New Zealand / Education

Cuts and closures as polytechs face losses

12:01 pm on 30 August 2020

Cuts in polytechnic leadership jobs and some closures are expected as the new national polytechnic struggles financially due to the pandemic.

Photo: 123rf

New Zealand Institute of Technology (NZIST) chief executive Stephen Town told RNZ the organisation was facing a deficit, largely as a result of the pandemic and falling international student numbers.

It would use its billion-dollar-balance sheet to ensure none of its 16 members went belly up, he said.

Town expected cuts in leadership jobs across the institute's subsidiary polytechnics and institutes of technology.

By the end of the year, he expected some polytechnics would close Auckland campuses that were specifically for international students, saving millions of dollars in lease costs.

"You're going to see some change by the end of this calendar year, because the situation is significant and the hardship is real in terms of individual institutions' ability to keep capacity and I'm not talking about staff here," Town said.

"I'm talking about physical capacity: we just won't need it for the next few years."

The institute was created on 1 April, subsuming 16 polytechnics and institutes of technology. It will eventually take over workplace training and apprenticeships from industry training organisations.

The reform in the sector was driven in part by years of recurring financial trouble for some polytechnics. Eleven of the 16 member institutes recorded deficits for 2019 and the sector collectively recorded net deficits for three consecutive years.
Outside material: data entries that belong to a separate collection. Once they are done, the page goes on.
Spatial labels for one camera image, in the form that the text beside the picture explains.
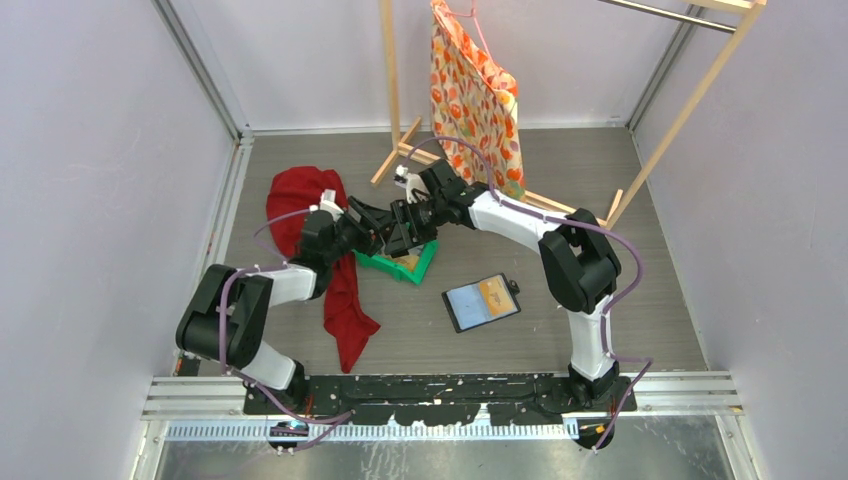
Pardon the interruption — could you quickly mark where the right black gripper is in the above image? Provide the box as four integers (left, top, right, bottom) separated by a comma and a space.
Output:
386, 197, 447, 256

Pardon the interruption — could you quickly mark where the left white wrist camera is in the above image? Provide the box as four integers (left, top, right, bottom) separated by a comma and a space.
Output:
319, 189, 345, 221

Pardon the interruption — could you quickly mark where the wooden clothes rack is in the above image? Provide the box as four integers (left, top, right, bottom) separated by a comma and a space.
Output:
369, 0, 770, 229

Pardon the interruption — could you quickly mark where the pink wire hanger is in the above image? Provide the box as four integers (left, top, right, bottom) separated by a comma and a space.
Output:
431, 1, 498, 68

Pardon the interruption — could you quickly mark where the orange floral tote bag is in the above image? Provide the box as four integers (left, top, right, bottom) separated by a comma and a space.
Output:
430, 1, 526, 200

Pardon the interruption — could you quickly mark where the perforated metal rail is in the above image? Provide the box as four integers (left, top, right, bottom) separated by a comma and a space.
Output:
164, 419, 578, 442

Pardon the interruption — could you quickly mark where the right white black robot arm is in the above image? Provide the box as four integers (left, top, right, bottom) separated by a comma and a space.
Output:
386, 160, 621, 411

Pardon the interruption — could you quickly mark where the red cloth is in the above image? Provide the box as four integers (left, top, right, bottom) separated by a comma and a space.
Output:
266, 166, 380, 374

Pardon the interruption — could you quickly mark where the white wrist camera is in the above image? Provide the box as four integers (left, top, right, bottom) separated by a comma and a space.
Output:
393, 166, 430, 204
319, 189, 345, 221

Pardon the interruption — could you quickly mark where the black card holder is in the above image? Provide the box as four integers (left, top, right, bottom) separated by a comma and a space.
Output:
441, 273, 521, 333

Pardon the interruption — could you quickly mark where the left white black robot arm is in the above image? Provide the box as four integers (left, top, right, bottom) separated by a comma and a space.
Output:
175, 191, 396, 414

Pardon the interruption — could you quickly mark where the green plastic bin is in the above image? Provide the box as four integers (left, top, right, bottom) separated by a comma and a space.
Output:
354, 240, 439, 285

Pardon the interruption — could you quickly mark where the orange patterned credit card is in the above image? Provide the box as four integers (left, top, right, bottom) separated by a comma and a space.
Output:
478, 275, 518, 318

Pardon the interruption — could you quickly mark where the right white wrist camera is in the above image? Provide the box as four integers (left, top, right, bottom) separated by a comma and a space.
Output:
393, 166, 430, 204

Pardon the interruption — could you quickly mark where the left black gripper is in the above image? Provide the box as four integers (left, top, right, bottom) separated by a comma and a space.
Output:
325, 198, 391, 266

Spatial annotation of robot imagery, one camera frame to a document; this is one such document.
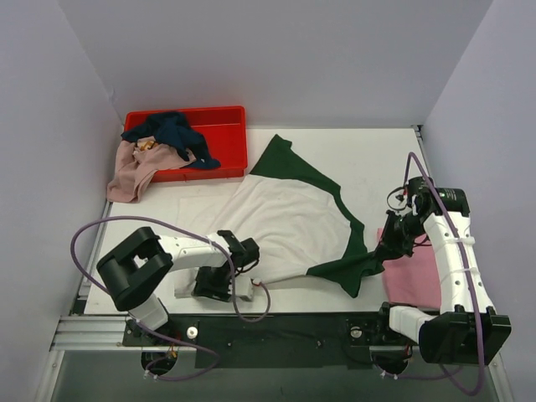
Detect white and green t-shirt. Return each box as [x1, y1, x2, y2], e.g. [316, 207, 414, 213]
[178, 135, 384, 298]

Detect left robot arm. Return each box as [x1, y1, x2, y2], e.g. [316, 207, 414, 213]
[97, 227, 260, 345]

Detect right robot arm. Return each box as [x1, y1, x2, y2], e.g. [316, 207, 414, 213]
[374, 177, 512, 365]

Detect folded pink t-shirt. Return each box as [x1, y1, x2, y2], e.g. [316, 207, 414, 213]
[382, 245, 441, 310]

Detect beige pink t-shirt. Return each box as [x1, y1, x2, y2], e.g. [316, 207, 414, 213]
[106, 137, 197, 204]

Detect red plastic bin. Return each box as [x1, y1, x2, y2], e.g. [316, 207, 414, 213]
[123, 105, 250, 184]

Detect navy blue t-shirt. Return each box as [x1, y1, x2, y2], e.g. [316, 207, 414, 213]
[121, 111, 221, 170]

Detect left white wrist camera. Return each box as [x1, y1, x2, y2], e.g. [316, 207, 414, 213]
[234, 276, 260, 302]

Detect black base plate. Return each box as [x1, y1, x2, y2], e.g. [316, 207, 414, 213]
[121, 312, 424, 371]

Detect aluminium frame rail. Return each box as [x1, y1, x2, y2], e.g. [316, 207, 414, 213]
[52, 312, 417, 351]

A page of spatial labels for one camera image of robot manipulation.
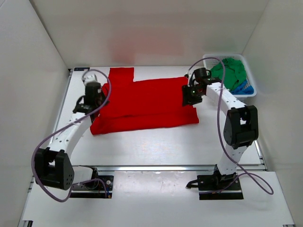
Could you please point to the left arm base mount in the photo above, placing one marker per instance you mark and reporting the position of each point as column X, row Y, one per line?
column 95, row 189

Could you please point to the white plastic basket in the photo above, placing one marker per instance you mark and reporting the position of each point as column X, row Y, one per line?
column 213, row 59

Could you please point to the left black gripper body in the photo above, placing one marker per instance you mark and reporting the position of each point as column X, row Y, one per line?
column 101, row 98

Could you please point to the blue t shirt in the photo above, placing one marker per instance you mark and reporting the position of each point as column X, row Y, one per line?
column 243, row 89

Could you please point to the green t shirt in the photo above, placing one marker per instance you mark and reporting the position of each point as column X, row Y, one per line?
column 235, row 73

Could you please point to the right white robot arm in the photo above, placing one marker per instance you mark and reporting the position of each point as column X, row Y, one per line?
column 241, row 123

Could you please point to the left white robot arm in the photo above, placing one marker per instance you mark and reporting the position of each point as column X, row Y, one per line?
column 52, row 164

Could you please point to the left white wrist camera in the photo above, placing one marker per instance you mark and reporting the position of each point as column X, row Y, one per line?
column 89, row 78

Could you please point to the dark label sticker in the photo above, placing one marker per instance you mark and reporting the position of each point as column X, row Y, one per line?
column 81, row 69

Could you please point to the red t shirt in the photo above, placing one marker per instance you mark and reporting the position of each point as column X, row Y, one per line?
column 140, row 105

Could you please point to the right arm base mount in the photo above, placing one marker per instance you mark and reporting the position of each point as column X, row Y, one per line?
column 217, row 187

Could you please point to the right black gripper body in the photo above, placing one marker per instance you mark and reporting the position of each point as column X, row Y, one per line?
column 191, row 94
Town said international student numbers at the institute's subsidiary polytechnics and institutes of technology currently had fallen by a third. There are currently about 7000 foreign students, but that number is expected to drop further in the next 18 months, after students' visas expire.

Many of the institutions currently leased office space in central Auckland that would be left empty as student numbers fell, he said.

The leases for those offices are worth about $5 million.

Asked if the Auckland campuses might be rationalised into a single, NZIST-branded campus, Town said that would be in keeping with the intent of the government's reforms.

Although the institute was forecasting a deficit for 2020, Town said NZIST was expecting significant increases in domestic enrolment and that would help change the run of deficits the sector had seen in recent years.

"We are still forecasting an overall cash outflow deficit for the entire institutes of technology and polytechnics sector, but it has improved rather than worsened over the last three to four months."

Town said NZIST was not expecting to use the government's $50 million contingency fund to bail out any of its members, because it could use its own balance sheet to support any institutions that might be struggling.

"There is an ability for the entire network to effectively share its working capital without disadvantaging any member if we do that as a group.

"With some inter-company borrowing arrangements, we can actually get a win-win by lending on short-term to each other and making sure that the interest outcomes for each individual entity are better than if they were doing it on their own."

Senior industry training staff have been appointed to roles with NZIST in preparation for it taking over workplace training and apprenticeships that are currently overseen by industry training organisations.

Town said the new apprenticeship system could not be allowed to stall.

"The ministers and others have made it pretty clear that it can't fail and in a post-Covid environment that's become even more critical."

One chief executive will run Manukau Institute of Technology and Unitec. Photo: RNZ / Cole Eastham-Farrelly

The new organisation would reduce the number of management roles and make savings by sharing back-office roles, such as human resources and accounting, between its members.

For example, the chief executive of Manukau Institute of Technology has become CEO for both that institute and Unitec.

"I think that's a pretty clear signal that were are going to do things to make leadership roles bigger and to make it also more efficient and less costly and you'll see more of that occurring over the next 18 months," Town said.